Toujours en première page, dans une rubrique intitulée « Le Régime des étran-

gers », est publié le résumé suivant du texte de la loi sur les « Ressortissants

étrangers de race juive », donné à Vichy le 4 octobre5 presque identique à ce-

lui paru dans Le Petit Méridional : « Les ressortissants étrangers de race juive pourront être, à l’avenir internés dans des camps spéciaux, par décision du préfet de leur département. Une Commission chargée de l’organisation et de l’administration de ces camps est constituée au ministère de l’Intérieur et comportera un inspecteur général des services administratifs, le directeur de la police du territoire et des étrangers, le directeur des affaires civiles du ministère de la Justice ou leurs représentants, ainsi qu’un représentant du ministère des Finances. Les ressortissants étrangers de race juive pourront également se voir assignés une résidence forcée par le préfet du département de leur résidence». Enfin, un long commentaire non signé, dans la rubrique « La Politique», intitulé « La loi sur les Juifs», s’emploie à défendre la politique gouvernementale, les mesures prises contre les Juifs, dont certains « repré- sentant la haute finance internationale» sont considérés responsables de la défaite et des malheurs de la France : « Les mesures que le gouvernement vient de prendre contre les Juifs sont une manifestation de l’instinct de con- servation d’une France qui veut garder intacte son âme nationale et ne veut plus être placée sous la tutelle d’une encombrante minorité.

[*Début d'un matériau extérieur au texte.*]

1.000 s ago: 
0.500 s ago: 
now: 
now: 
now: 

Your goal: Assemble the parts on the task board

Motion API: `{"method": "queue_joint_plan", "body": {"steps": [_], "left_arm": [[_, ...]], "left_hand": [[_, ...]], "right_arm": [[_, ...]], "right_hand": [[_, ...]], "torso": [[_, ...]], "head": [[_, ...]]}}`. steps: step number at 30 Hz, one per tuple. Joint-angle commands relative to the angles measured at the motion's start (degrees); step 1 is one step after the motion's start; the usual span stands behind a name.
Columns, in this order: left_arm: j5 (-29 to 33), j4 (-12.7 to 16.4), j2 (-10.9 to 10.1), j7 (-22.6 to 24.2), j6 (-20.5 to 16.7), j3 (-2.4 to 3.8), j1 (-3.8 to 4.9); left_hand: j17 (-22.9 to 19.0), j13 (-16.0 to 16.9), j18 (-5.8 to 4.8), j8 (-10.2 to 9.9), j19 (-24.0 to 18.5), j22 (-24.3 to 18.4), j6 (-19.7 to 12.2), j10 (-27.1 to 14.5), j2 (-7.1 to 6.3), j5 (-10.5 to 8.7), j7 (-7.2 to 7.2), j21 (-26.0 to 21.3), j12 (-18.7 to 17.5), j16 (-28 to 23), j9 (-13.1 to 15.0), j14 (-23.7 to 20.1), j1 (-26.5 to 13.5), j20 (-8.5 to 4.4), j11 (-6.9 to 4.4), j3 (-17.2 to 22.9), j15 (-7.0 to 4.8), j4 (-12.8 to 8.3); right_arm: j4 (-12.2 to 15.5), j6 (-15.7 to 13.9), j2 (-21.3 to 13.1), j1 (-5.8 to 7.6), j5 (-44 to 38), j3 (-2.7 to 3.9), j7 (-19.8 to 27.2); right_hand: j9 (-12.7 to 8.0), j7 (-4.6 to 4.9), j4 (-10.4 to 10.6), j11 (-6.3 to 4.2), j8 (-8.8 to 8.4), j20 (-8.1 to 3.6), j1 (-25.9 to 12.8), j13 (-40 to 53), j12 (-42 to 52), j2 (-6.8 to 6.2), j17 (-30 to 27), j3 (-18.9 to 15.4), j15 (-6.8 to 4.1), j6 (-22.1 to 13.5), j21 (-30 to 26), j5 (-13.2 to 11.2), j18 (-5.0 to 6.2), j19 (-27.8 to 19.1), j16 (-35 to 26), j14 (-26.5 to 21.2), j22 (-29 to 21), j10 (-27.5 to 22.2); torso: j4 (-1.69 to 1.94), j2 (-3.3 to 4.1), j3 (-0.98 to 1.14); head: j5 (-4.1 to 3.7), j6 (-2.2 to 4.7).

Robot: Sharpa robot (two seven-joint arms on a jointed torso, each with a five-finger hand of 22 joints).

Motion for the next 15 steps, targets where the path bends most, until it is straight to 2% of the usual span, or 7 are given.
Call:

Il ne s’agit plus de mener, à propos de cette question juive, une campagne d’opinion qui bien vite engendrerait le sectarisme et l’exagération. Il faut reconnaître, du reste, que durant les deux guerres, certains Juifs ont fait vaillamment leur devoir et que d’autres ont honoré les Lettres et les Sciences, et c’est dans un esprit de totale équité qu’en leur faveur certaines dérogations ont été prévues. Il s’agit uniquement de constater un fait et de s’employer à en détruire les néfastes effets. C’est à cela que tend la décision gouvernementale. Ce fait ? Nul ne peut l’ignorer. Les éléments juifs s’étaient emparés, depuis quelques années,

des principaux rouages du pays et avaient sacrifié les intérêts généraux de la France à leurs intérêts particuliers de caste. Nous ne citerons pas de noms. Ils sont sur toutes les lèvres et sont mêlés à toutes les campagnes et à tous les actes qui ont préparé d’abord, consommé ensuite la défaite. Représentants de la haute finance internationale, avocats de nombreux intérêts étrangers, les Juifs visés par la nouvelle loi se sont servis de la France et ne l’ont point servie. La révolution nationale à laquelle nous a convié le maréchal devait s’accompagner d’une sérieuse épuration, car tous les responsables de nos malheurs ne peuvent plus continuer à occuper des postes de confiance dans la France nouvelle. La loi sur les Juifs répond à cette nécessité ».

§2. L’ANNÉE 1941

Aucune mention n’a été retrouvée sur la situation en Palestine, l’ensemble des articles sont regroupés autour des mêmes thèmes que pour l’année précédente.